→ **EXERCISE DETAILS**:
After dropping the pictures, give again exactly the lines of the data from its first line through the line with "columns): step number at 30", which is included as well.

→ **DATASET RECORDS**:
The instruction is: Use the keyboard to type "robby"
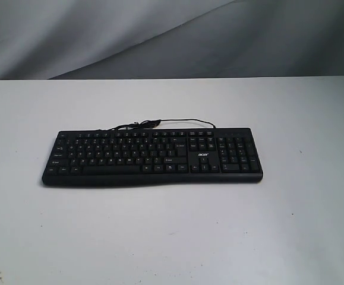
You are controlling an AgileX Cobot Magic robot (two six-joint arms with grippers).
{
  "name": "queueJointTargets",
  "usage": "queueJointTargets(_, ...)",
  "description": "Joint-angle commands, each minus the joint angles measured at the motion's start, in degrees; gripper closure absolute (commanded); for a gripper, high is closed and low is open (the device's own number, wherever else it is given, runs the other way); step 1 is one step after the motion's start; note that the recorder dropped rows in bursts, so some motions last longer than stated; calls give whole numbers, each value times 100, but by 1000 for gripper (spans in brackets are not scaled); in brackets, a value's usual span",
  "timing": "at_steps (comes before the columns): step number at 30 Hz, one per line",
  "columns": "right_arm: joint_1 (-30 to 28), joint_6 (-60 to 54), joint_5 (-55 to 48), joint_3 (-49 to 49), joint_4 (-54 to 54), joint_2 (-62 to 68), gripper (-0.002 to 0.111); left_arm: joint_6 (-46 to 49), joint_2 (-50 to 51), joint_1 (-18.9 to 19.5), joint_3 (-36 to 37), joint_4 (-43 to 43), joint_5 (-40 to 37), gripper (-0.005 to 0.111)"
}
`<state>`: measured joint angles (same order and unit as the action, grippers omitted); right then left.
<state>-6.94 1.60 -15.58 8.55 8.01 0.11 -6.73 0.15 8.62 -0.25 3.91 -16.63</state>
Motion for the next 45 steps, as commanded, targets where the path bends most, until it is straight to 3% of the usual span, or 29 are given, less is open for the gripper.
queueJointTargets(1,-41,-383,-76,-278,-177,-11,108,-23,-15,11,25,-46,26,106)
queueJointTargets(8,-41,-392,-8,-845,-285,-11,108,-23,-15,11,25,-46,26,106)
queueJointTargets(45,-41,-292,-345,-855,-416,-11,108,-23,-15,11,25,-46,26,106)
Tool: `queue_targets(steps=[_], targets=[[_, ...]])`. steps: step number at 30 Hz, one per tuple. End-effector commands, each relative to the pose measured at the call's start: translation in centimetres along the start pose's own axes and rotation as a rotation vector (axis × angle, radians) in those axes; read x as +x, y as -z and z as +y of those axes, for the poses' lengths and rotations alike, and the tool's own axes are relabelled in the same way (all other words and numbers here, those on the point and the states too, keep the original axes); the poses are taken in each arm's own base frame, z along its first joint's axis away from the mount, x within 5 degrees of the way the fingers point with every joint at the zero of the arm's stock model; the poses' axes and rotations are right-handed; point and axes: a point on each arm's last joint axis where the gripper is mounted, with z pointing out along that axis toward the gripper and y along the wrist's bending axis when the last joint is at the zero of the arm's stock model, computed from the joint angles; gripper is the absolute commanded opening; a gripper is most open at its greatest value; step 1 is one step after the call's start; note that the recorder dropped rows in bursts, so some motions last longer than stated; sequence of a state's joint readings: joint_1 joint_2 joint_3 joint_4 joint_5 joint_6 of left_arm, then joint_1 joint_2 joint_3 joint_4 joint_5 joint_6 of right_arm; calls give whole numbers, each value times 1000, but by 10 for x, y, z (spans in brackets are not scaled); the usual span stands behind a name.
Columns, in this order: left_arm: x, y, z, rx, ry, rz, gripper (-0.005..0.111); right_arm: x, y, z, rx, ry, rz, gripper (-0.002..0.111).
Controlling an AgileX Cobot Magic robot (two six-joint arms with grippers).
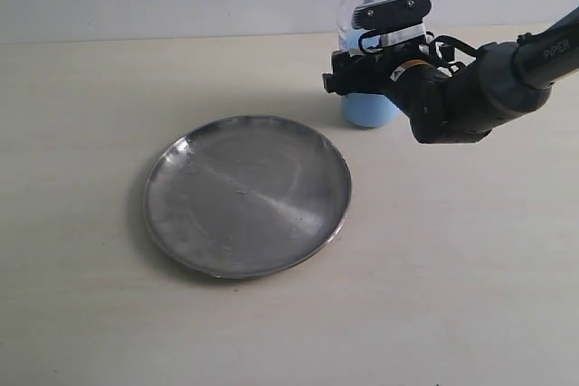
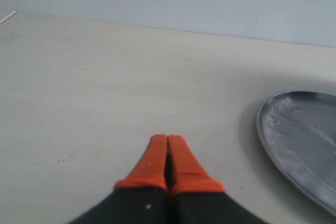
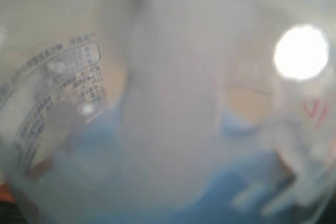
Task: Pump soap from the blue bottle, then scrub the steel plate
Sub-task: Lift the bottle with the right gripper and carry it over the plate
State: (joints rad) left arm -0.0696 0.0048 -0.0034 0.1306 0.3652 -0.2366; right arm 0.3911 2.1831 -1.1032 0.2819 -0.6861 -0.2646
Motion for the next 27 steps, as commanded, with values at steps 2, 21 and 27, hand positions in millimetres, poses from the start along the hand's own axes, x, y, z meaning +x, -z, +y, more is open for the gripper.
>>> queue_targets(steps=[2, 21, 27], targets=[[0, 0, 0, -1, 3, -10, 0, -35, 7, 5, -79, 120, -160, 0], [0, 0, 0, -1, 3, -10, 0, -70, -9, 22, -321, 522, -155, 0], [0, 0, 0, -1, 3, -10, 0, -67, -6, 18, -440, 573, -113, 0]])
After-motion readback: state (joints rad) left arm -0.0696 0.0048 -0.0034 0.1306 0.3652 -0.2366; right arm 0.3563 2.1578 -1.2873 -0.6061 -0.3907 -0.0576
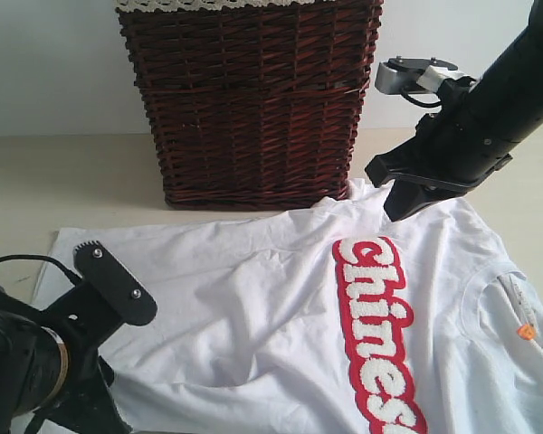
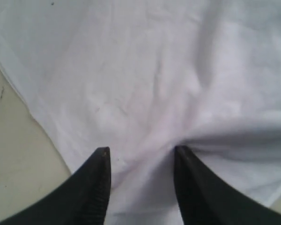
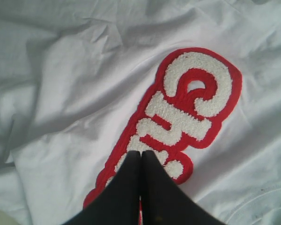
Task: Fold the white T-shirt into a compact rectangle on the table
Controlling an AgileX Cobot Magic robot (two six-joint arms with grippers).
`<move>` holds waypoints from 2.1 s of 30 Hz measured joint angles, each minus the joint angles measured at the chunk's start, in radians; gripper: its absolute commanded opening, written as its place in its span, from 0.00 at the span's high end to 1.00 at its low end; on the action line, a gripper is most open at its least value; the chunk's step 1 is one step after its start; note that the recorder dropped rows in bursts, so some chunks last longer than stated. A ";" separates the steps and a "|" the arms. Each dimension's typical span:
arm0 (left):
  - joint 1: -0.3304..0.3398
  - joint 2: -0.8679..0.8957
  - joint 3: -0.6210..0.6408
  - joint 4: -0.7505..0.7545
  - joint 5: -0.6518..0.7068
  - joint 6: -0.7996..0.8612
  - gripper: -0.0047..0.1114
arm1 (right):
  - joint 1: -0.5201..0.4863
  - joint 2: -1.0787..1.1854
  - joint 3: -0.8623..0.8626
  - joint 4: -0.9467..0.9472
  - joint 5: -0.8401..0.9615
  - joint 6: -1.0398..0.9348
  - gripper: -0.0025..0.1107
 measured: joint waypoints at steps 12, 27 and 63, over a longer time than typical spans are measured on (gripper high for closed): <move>0.002 -0.005 -0.053 -0.014 0.159 -0.034 0.59 | 0.000 0.000 0.000 0.013 0.000 -0.002 0.98; -0.174 -0.272 -0.063 -0.734 0.287 0.737 0.58 | 0.000 0.000 0.000 0.017 -0.002 -0.012 0.98; -0.169 0.000 0.140 -0.190 0.059 0.591 0.69 | 0.000 0.000 0.000 0.019 -0.002 -0.014 0.98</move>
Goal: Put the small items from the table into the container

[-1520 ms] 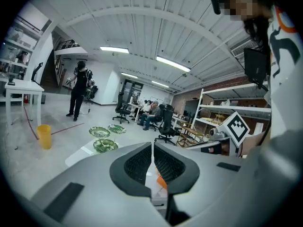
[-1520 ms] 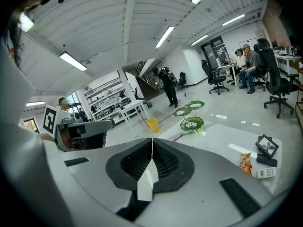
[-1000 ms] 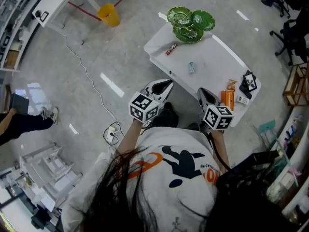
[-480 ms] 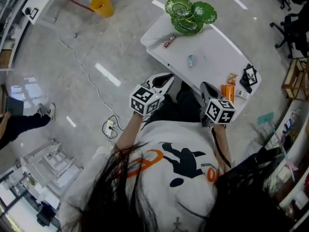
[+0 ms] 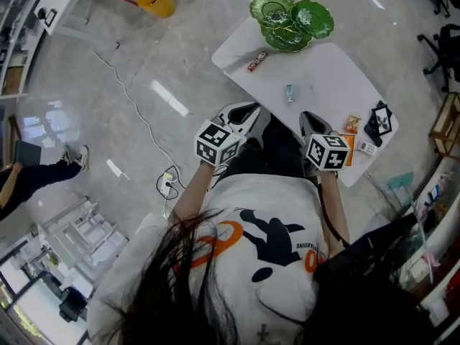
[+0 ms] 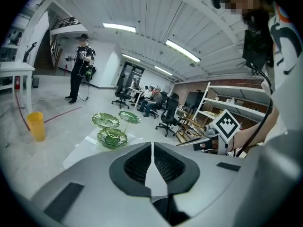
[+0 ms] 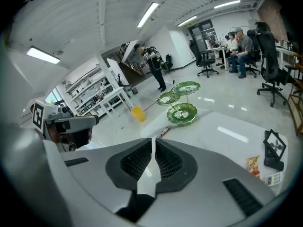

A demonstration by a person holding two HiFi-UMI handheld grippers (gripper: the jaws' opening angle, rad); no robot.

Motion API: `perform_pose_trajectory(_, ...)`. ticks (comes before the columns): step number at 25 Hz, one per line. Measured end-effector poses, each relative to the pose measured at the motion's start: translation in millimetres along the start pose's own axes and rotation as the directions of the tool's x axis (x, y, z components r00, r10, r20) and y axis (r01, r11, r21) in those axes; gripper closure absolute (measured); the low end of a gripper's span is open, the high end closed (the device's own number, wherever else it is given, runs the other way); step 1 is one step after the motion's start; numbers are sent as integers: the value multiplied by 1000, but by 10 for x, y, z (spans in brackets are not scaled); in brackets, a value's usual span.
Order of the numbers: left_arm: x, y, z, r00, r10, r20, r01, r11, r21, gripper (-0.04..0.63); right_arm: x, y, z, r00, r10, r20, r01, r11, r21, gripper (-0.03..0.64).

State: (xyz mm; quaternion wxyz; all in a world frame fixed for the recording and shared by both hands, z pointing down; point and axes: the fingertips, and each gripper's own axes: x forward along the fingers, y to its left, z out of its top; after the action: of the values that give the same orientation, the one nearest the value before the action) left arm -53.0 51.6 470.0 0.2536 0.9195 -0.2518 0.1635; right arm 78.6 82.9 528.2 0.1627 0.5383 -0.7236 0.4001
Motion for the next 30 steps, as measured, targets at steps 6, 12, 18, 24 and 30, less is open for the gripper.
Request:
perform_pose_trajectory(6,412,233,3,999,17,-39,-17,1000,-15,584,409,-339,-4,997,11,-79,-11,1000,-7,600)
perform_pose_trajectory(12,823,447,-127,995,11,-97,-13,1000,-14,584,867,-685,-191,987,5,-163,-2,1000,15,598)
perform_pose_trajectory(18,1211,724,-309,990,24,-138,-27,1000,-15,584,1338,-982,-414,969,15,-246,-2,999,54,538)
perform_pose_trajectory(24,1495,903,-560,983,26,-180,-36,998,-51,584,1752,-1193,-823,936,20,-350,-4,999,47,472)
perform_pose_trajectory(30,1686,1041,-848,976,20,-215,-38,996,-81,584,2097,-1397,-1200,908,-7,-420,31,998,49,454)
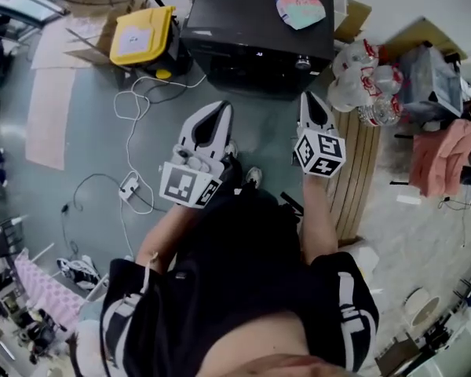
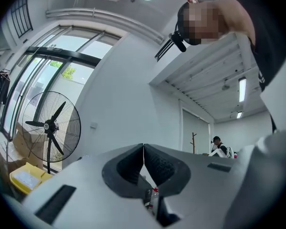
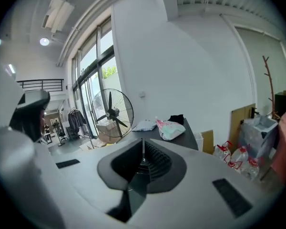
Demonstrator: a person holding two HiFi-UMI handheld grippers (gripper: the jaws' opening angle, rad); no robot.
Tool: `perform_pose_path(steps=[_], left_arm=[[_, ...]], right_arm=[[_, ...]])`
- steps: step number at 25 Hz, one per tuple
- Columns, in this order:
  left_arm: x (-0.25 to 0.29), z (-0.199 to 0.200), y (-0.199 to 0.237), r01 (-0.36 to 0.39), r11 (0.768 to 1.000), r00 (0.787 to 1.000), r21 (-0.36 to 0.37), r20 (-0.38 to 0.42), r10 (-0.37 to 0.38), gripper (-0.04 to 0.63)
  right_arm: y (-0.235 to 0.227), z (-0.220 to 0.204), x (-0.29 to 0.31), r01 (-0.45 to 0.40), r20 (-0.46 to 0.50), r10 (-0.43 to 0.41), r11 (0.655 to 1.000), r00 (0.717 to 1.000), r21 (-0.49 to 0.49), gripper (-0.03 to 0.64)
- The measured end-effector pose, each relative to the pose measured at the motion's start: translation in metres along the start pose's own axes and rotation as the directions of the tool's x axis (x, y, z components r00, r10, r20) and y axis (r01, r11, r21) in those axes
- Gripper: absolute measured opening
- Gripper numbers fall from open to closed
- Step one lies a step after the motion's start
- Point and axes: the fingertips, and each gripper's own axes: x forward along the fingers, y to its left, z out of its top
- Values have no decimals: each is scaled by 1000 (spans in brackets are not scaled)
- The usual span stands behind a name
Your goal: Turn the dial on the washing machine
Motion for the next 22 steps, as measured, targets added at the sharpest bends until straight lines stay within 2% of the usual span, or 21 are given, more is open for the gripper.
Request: perform_pose_path(steps=[5, 10, 22], left_arm=[[-35, 24, -1, -10, 1000, 1000, 1, 29, 10, 23], [-55, 25, 7, -19, 1000, 1000, -4, 23, 19, 23], [-72, 17, 20, 23, 1000, 1000, -15, -2, -23, 22]], right_arm=[[36, 25, -61, -1, 56, 1, 1000, 998, 1, 28], [66, 29, -93, 19, 91, -16, 999, 996, -35, 26], [102, 17, -110, 30, 92, -29, 1000, 995, -9, 26]])
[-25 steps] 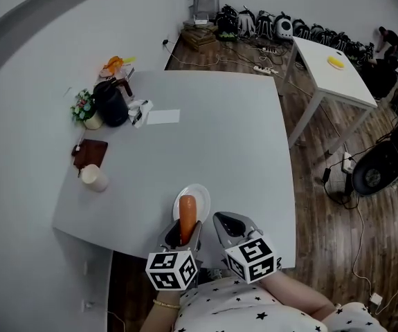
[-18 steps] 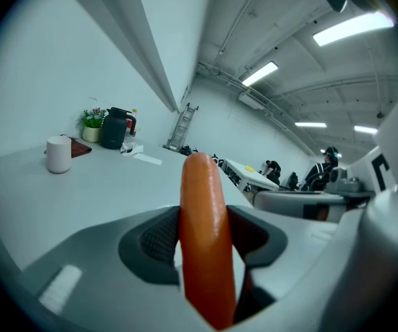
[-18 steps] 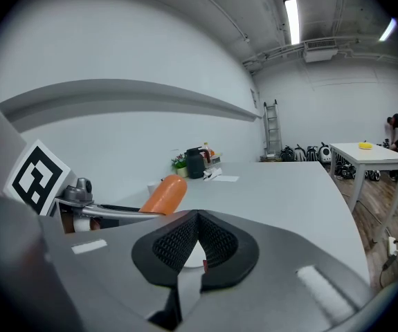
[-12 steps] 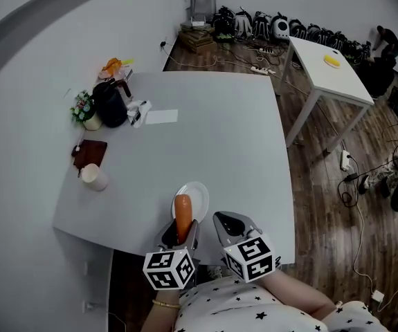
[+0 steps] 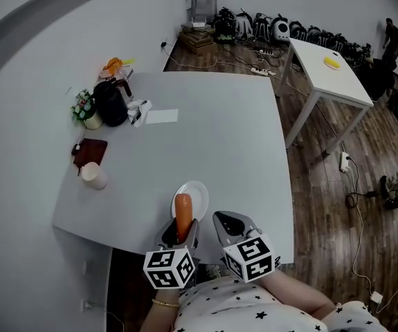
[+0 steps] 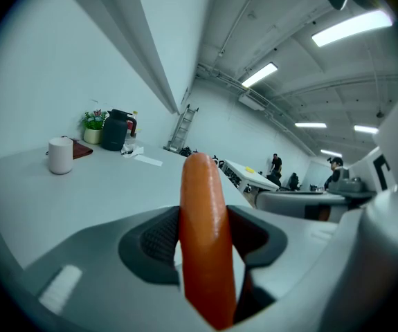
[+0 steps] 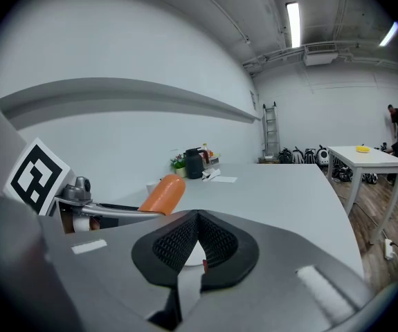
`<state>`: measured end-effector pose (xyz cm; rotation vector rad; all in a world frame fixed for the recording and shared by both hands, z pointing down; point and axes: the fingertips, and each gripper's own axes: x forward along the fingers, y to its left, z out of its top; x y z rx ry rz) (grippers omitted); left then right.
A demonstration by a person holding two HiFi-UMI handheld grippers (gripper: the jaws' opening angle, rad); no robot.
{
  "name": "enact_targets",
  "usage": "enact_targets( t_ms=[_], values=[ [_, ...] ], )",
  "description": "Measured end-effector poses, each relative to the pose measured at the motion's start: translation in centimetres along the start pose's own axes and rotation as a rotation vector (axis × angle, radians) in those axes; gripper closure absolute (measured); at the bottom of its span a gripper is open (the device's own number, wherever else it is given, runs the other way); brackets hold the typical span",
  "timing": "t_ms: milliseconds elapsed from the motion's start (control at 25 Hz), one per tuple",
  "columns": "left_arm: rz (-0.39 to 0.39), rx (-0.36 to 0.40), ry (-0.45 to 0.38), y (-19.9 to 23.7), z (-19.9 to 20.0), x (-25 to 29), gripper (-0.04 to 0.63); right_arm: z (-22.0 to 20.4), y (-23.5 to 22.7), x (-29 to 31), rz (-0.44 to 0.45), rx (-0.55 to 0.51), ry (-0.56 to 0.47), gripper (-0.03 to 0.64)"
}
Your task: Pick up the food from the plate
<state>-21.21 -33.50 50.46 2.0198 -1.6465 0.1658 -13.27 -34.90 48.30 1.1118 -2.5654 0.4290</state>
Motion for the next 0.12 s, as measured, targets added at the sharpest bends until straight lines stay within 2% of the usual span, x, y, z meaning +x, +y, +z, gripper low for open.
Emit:
enact_targets(
  t_ms=[120],
  values=[
    [0.001,0.004,0.001,-0.18,-0.07,-0.06,0.383,-0.06,-0.01,-0.16,0.000,-0.003,0.000,0.618]
  ],
)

→ **ANSWER BOX**:
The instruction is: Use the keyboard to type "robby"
You are controlling an AgileX Cobot Magic robot (two six-joint arms with grippers).
{
  "name": "queueJointTargets",
  "usage": "queueJointTargets(_, ...)",
  "description": "Joint-angle commands, each minus the joint angles measured at the motion's start, in degrees; gripper closure absolute (commanded); for a gripper, high is closed and low is open (the device's own number, wherever else it is given, runs the other way); step 1 is one step after the motion's start; note that the recorder dropped rows in bursts, so some motions last longer than stated; calls give whole numbers, each value times 100, but by 1000 for gripper (spans in brackets are not scaled); in brackets, a value's usual span",
  "timing": "at_steps (comes before the columns): step number at 30 Hz, one per line",

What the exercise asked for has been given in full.